Where’s all this coming from? Who are these individuals who are unconditionally coming forward to allay human sufferings? Why are they doing so? What made them commit themselves to such noble deeds of compassion? How can this be sustained, even when there isn’t any crisis?
To me, these are some of the questions that need to be answered to understand how compassion – an essential element of conscious leadership – works.
Let’s first understand what compassion really means. To me, it is a manifestation of love towards sentient beings. A manifestation that is so intense, so alive that one literally experiences the pain and suffering of the other and responds to it accordingly. It is said that once someone had slapped a disciple of Sri Ramakrishna Paramahansa Dev. When he came to know about it, such intense was his compassion that his cheek had turned red. We have similar experiences of compassion reported from the lives of Christ, Buddha and Guru Nanak Dev too.
The conclusion that one may tend to draw from such stories is that compassion is a quality vested in a few enlightened souls only. It’s not meant for the common man. May be those few who have worked / are relentlessly working with flood-stricken Chennai-ites are potentially such enlightened souls too.
In my journey as an enabler over the last decade and a half I have come to realize that because of the very fact that we all are gifted with love – for self and others – compassion too, can be uncovered by anyone who is born human. It’s true that a crisis often wakes us up from our dream of being awake. It, however, has not much to do with giving rise to compassion. The misfortunes that strike us work like a wake-up call bring us back to the realm of consciousness – the space where compassion dwells.
I remember, how in my early days of enablement, I would often come across as harsh, in my endeavor to guide and accompany learners to come out of their self-imposed sense of powerlessness and worthless and embrace The Power Within. That was, looking back, what I like to call as, ruthless compassion. Today, the story is very different. When I experience a delegate or a client (as a coach) struggling to connect with the deeper self, I go through the struggle myself. Often, not being able to do anything with walking her own path and journey, I would go through an intense feeling of helplessness and with all goodwill and alacrity walk along to see them come out of it.
I am an ordinary individual, born and brought up in a divisive environment, like most of us. Institutions, be it family, educational, religious or professional, consciously have all along through my growing up years implanted in me a certain sense of divide on the basis of caste, creed, ethnicity, religion, region, income, ideologies, sex etc. And I have no, qualms in admitting, that that has contributed to some extent to my belief system too.

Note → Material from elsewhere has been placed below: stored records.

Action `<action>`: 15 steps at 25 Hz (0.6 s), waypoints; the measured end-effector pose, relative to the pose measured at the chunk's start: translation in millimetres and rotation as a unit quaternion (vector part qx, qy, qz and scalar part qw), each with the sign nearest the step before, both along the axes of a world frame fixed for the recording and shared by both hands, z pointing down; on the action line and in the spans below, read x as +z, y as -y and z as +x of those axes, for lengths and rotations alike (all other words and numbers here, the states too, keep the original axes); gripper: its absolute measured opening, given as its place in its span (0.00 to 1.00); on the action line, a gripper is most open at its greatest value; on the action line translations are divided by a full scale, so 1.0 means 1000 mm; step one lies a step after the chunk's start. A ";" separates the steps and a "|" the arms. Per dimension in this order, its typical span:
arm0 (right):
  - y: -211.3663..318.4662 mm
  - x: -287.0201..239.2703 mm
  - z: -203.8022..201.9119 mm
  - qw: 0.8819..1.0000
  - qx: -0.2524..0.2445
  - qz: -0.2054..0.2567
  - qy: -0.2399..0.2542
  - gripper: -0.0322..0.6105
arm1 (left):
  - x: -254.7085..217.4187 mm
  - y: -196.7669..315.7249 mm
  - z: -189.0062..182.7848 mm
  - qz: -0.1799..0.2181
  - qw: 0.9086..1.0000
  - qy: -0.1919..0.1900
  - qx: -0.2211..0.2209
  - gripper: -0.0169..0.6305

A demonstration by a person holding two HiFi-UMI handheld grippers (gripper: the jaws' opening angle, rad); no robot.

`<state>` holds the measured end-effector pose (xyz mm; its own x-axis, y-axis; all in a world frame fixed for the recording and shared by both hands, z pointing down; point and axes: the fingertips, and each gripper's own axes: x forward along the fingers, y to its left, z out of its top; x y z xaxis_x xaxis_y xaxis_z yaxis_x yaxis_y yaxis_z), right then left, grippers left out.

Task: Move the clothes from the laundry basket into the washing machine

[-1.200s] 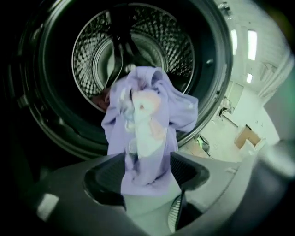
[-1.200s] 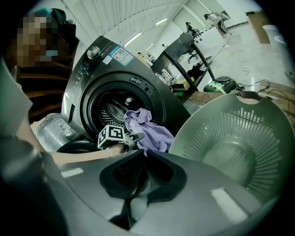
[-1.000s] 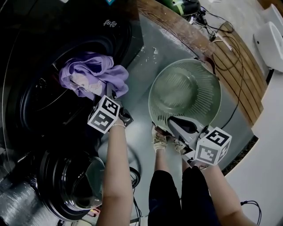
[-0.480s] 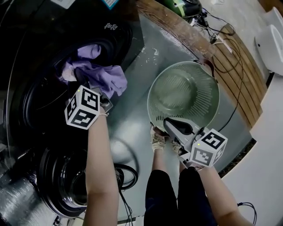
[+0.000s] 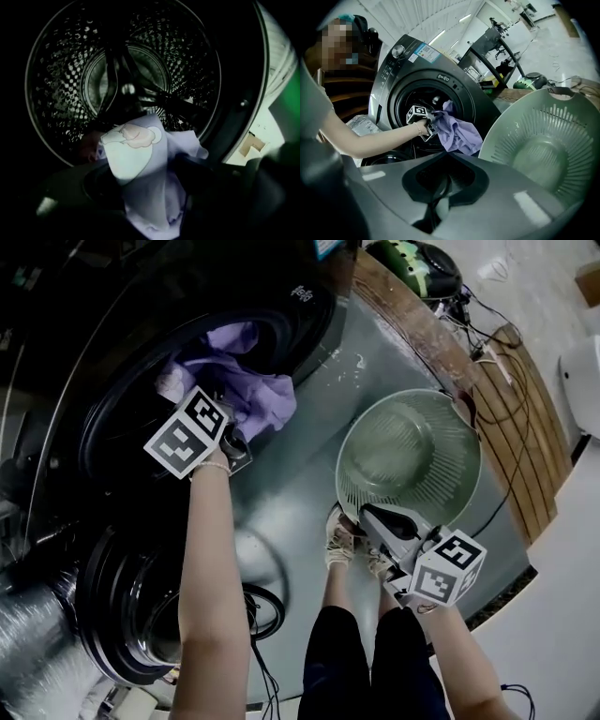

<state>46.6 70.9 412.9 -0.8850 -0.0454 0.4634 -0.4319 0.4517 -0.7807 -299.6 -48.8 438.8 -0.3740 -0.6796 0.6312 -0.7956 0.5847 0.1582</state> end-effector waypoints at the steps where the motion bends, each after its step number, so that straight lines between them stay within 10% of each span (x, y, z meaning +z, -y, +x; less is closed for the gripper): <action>1: 0.000 -0.001 -0.001 1.000 -0.003 0.002 -0.001 0.09 | 0.000 -0.007 0.004 -0.003 1.000 -0.005 0.001 0.53; 15: 0.010 0.007 -0.073 0.989 -0.098 0.096 -0.048 0.11 | 0.066 -0.102 0.082 -0.041 0.996 -0.079 -0.024 0.56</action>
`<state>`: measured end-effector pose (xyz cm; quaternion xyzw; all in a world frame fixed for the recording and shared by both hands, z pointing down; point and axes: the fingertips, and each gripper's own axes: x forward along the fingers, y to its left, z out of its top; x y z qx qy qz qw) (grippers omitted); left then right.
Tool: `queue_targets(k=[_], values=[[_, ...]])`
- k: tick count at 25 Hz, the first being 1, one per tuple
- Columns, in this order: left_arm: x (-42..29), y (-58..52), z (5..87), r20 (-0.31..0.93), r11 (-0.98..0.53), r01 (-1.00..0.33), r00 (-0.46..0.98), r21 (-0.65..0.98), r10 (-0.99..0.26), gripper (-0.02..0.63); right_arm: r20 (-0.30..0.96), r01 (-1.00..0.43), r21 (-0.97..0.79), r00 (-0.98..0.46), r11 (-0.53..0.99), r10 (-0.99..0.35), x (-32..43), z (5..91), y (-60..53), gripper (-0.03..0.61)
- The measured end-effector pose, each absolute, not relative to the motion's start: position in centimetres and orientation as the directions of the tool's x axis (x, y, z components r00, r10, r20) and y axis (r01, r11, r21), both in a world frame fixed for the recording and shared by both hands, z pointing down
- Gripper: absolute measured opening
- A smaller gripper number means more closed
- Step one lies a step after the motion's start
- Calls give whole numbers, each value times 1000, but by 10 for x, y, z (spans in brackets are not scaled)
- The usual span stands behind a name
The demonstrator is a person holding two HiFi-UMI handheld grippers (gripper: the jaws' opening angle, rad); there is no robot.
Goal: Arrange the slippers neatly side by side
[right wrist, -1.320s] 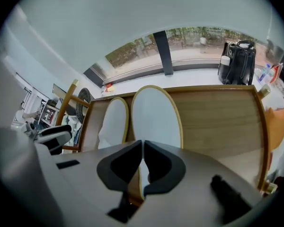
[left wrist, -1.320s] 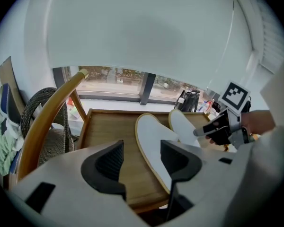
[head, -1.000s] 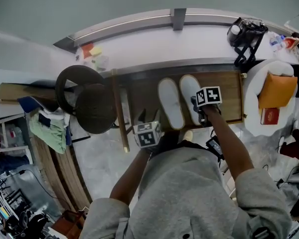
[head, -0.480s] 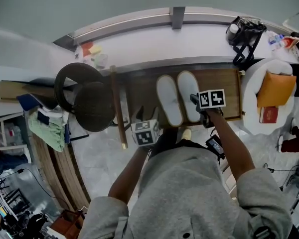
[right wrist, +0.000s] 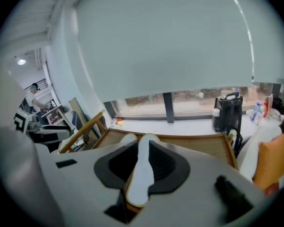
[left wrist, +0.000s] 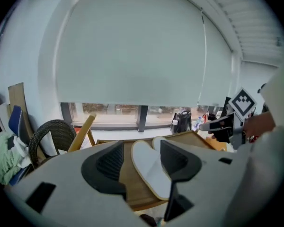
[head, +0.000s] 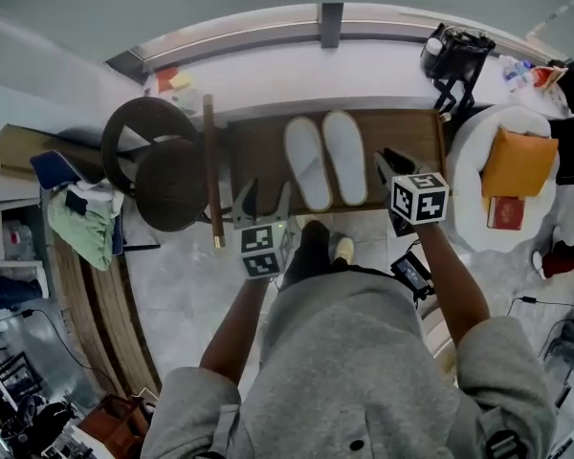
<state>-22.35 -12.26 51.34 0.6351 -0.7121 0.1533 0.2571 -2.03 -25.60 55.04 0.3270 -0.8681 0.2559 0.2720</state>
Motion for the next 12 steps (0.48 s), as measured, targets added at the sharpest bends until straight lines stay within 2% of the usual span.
queue_targets(k=[1,4,9,12], values=[[-218,-118,501,536,143,-982,-54,126,-842,247,598,-676,-273,-677,685,-429,-19,536,-247,68],[-191,-102,463,464,116,-976,-19,182,-885,227,493,-616,-241,-743,750,-452,-4,491,-219,48],[-144,-79,412,377,69,-991,-21,114,-926,65,347,-591,-189,-787,784,-510,39,425,-175,38],[-122,-66,400,368,55,-996,-25,73,-930,30,290,-611,-182,-782,771,-551,66,400,-160,37]])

Notwithstanding such shaping, conscious or unconscious, over the last one decade or so, something new has happened. As I gradually imbibed and embraced – and consciously so – the art of living consciously I began noticing these divisive boundaries dissolve. I began noticing how in each one of us there is a crippled and constrained self that co-exists with sheer awesomeness of being truly who we are. I also, aided by very difficult financial crises that I underwent several times in my adventure of being on my own, found meaning in being contented with what I had. By choice, not per force.
This journey has taught me two things:
- There is a unified filed of consciousness that merges me with every other sentient soul. Our energies, our pains and pleasure, our trials and travails are the same.
- Every time there is a crisis, I am reminded of this phenomenal unifying force of love and it strengthens my conviction in the other being an extended form of myself.
Today, spawning of this consciousness has led me to grow two wings – the wings of contentment (towards myself) and that of compassion (towards the other).
In moment of forgetfulness, I compare and compete. In the very next moment, I am one with the collective human essence. The most wondrous discovery I have made is that when I cry and laugh, they also do the same. In my contentedness with what I have I feel abundant. And it is this abundance from which flows all my compassion, my benevolence, my giving. I do not even know about it. It just happens. There is no me in my loving. There is no me in my giving. There only an overarching knowing – a knowing that prevails through every cell of my existence – that we are all one.